- **WHAT NEEDS TO BE DONE**:
Print the lines that run from the line with "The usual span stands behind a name" to the line with "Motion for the", keeping both end lines, exactly as they appear in the entries below, and nothing else.
▬▬▬▬▬▬
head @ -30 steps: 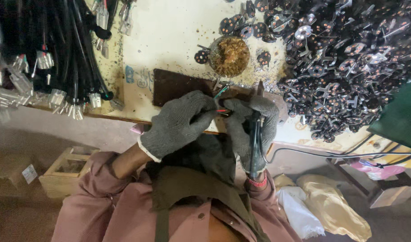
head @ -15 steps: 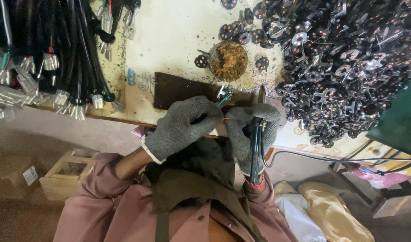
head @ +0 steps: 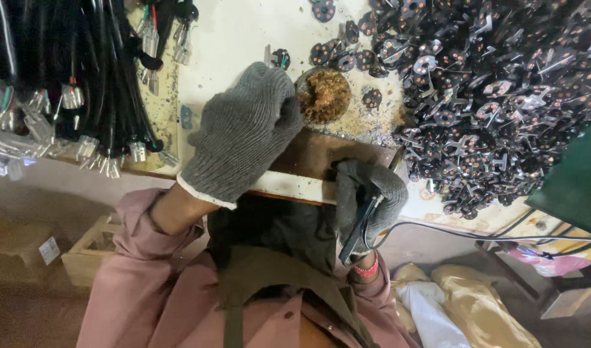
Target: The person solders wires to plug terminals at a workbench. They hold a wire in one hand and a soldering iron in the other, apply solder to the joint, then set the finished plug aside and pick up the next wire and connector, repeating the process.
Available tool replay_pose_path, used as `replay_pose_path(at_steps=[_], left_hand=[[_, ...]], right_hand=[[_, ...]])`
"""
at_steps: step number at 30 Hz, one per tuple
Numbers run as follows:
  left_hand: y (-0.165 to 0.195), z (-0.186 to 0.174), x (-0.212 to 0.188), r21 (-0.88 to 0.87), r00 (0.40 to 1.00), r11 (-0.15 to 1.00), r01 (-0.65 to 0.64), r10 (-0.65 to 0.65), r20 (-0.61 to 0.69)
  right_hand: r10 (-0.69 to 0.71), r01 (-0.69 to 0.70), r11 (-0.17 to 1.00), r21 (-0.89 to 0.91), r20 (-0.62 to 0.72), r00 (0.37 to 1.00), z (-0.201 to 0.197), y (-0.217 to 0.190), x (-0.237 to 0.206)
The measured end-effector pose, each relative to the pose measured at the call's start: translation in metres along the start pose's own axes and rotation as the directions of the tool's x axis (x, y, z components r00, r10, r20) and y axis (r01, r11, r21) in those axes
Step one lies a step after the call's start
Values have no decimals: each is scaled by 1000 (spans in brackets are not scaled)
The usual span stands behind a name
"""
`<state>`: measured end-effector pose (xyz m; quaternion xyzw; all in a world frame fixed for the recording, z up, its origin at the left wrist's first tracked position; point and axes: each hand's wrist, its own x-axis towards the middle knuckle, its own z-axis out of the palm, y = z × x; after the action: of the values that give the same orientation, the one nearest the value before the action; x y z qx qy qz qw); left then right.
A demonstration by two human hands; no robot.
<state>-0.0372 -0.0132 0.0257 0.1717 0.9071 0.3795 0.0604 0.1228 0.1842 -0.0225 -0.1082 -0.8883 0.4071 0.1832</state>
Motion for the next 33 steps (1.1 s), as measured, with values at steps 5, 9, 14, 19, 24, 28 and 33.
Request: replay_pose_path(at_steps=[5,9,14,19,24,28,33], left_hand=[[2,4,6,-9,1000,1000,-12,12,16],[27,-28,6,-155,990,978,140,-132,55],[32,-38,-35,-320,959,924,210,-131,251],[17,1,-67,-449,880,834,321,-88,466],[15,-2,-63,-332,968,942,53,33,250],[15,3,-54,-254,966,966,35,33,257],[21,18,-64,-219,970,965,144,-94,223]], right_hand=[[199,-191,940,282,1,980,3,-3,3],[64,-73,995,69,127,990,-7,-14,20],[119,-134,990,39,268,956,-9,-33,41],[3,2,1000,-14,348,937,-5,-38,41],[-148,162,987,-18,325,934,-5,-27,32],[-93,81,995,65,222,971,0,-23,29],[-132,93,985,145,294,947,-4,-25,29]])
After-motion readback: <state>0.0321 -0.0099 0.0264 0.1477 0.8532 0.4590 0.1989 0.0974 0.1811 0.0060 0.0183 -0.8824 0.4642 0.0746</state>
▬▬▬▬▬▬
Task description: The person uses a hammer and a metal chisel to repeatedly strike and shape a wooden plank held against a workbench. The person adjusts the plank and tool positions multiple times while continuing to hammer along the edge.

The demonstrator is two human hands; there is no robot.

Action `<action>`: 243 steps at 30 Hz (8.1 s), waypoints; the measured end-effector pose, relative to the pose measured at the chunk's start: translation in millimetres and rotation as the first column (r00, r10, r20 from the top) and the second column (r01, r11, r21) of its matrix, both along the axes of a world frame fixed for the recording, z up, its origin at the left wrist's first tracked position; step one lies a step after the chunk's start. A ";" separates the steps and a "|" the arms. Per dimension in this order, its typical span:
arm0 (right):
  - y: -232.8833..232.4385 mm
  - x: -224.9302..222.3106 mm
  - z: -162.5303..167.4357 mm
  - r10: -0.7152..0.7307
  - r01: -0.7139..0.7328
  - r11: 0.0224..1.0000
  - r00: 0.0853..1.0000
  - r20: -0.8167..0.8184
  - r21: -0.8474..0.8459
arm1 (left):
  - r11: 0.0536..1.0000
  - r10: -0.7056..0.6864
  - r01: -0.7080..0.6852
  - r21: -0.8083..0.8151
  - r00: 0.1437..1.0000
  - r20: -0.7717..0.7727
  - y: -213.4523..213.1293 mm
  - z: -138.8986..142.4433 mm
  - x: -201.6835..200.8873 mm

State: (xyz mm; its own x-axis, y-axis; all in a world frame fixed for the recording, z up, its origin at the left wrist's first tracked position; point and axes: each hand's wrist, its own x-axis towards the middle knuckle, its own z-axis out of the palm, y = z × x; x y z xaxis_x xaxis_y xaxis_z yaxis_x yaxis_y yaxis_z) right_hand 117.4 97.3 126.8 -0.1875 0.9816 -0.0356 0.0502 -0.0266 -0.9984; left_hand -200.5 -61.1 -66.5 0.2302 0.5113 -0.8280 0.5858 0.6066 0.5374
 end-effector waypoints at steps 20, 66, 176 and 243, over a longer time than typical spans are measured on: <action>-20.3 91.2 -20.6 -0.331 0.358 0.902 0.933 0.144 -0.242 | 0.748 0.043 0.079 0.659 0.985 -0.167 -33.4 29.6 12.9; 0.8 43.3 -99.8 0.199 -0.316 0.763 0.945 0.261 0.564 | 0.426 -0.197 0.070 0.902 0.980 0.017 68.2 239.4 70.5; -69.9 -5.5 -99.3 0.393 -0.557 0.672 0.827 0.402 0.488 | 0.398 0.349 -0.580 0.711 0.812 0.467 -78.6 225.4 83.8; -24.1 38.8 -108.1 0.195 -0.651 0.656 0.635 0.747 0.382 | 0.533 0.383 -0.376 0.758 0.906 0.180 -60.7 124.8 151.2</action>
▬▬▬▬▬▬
- **RESPONSE FOR THIS EXERCISE**:
The usual span stands behind a name
"""
`<state>`: measured end-effector pose (xyz m; quaternion xyzw; all in a world frame fixed for the recording, z up, its origin at the left wrist's first tracked position; point and axes: each hand's wrist, its own x-axis towards the middle knuckle, its own z-axis out of the palm, y = z × x; after the action: of the values that give the same orientation, the one nearest the value before the action; x y z qx qy qz qw); left then right.
A demonstration by two human hands; no robot.
<state>-0.0372 -0.0132 0.0257 0.1717 0.9071 0.3795 0.0604 0.1228 0.1842 -0.0225 -0.1082 -0.8883 0.4071 0.1832</state>
Motion for the next 33 steps (1.1 s), as measured, with values at steps 5, 9, 14, 19, 24, 28 and 33.

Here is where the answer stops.